The reverberation effect information, for example, may be indicative of an amount of reverberation effective in a reproduction room of the audio rendering or may be indicative of whether reverberation is effective in the reproduction room of the audio rendering, or not. According to an embodiment, the reverberation effect information may comprise a first compensated roll-off slope of the roll-off gain compensation function, a second compensated roll-off slope of the roll-off gain compensation function, a nearfield decay parameter, a farfield decay parameter, a critical distance parameter and/or a nearfield-farfield transition parameter. The first compensated roll-off slope and the second compensated roll-off slope may be indicative a compensation gain per distance or of sound energy per distance. The nearfield decay parameter and the farfield decay parameter may be indicative of a roll-off of acoustic energy per distance, wherein the nearfield decay parameter may indicate a higher decay compared to the farfield decay parameter. The first compensated roll-off slope may be related to the nearfield decay parameter and the second compensated roll-off slope may be related to the farfield decay parameter. The critical distance parameter may be indicative of a distance, e.g., a border distance, to a loudspeaker of the set of loudspeakers, wherein the distance separates two distance zones associated with different reverberation effect. For example, a first distance zone, i.e. the nearfield, with a distance smaller than the border distance may be associated with a higher roll-off of sound energy than a second distance zone, i.e. the farfield, with a distance greater than the border distance. The critical distance parameter may be indicative of a distance to a loudspeaker of the set of loudspeakers at which the energy of the direct sound is equal to the energy of the reverberant sound. The nearfield-farfield transition parameter may indicate how fast a transition between the nearfield decay and farfield decay is, e.g., how the roll-off gain compensation function transitions from the first to the second distance zone.
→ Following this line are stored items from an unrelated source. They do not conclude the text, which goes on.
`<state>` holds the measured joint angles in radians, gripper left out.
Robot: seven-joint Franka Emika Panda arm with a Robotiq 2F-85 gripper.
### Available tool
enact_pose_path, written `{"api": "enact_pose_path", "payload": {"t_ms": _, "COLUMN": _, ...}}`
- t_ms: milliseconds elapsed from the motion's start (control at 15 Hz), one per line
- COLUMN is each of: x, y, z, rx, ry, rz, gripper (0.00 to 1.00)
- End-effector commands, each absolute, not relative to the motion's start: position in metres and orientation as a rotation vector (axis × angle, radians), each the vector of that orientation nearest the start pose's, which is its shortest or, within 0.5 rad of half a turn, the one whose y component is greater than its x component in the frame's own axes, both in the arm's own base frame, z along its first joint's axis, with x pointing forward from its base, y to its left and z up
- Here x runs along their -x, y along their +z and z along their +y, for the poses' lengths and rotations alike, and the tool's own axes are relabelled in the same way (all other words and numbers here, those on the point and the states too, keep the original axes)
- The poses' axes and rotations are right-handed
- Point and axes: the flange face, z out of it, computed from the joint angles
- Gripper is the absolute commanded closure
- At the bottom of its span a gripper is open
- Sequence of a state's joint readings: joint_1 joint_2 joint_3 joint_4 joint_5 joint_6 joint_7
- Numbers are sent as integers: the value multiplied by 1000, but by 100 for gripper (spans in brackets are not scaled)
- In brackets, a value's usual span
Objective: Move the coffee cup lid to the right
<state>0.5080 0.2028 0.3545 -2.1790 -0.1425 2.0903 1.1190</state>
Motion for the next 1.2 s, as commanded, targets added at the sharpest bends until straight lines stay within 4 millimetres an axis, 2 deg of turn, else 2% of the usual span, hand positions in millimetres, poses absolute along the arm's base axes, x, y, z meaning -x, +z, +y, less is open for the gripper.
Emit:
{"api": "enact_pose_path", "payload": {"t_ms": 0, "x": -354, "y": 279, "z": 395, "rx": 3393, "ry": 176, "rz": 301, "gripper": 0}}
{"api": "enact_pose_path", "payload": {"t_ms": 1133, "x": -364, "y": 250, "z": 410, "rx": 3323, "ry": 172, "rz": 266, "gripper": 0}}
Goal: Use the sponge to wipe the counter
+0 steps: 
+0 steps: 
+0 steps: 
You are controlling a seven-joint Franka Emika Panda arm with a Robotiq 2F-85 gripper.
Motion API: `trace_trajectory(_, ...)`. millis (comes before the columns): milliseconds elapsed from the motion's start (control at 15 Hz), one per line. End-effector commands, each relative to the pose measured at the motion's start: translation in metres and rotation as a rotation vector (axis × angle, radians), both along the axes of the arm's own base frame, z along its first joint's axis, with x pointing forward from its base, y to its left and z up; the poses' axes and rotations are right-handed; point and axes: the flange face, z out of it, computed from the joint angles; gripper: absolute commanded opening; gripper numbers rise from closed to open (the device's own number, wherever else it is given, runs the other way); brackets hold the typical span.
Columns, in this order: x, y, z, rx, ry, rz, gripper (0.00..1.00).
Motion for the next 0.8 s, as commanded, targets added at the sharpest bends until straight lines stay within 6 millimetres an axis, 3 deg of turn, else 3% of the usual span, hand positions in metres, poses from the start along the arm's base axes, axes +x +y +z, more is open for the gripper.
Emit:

The listener position may be defined by coordinates indicating a position of a listener within a reproduction space, e.g. a position of the body of the listener, of the head of the listener or of the ears of the listener, e.g., tracking data. The listener position, for example, may be described in cartesian coordinates, in spherical coordinates or in cylindrical coordinates. Alternative to an absolute position of the listener, it is possible that the listener position indicates a relative position of the listener, e.g. relative to a reference loudspeaker of the set of loudspeakers or relative to each loudspeaker of the set of loudspeakers or relative to a sweet spot within the reproduction space or relative to any other predetermined position within the reproduction space.
A further embodiment relates to a method for audio rendering by generating rendering parameters, which determine a derivation of loudspeaker signals to be reproduced by a set of loudspeakers from an audio signal. The method comprises obtaining a reverberation effect information and performing a gain adjustment so as to determine, based on a listener position, gains for generating the loudspeaker signals for the loudspeakers from the audio signal. Depending on the reverberation effect information, the gain adjustment uses, for at least one loudspeaker, a roll-off gain compensation function for mapping a listener-to-loudspeaker distance of the at least one loudspeaker onto a listener-to-loudspeaker-distance compensation gain for the at least one loudspeaker, for which a compensated roll-off gets monotonically shallower with increasing listener-to-loudspeaker distance.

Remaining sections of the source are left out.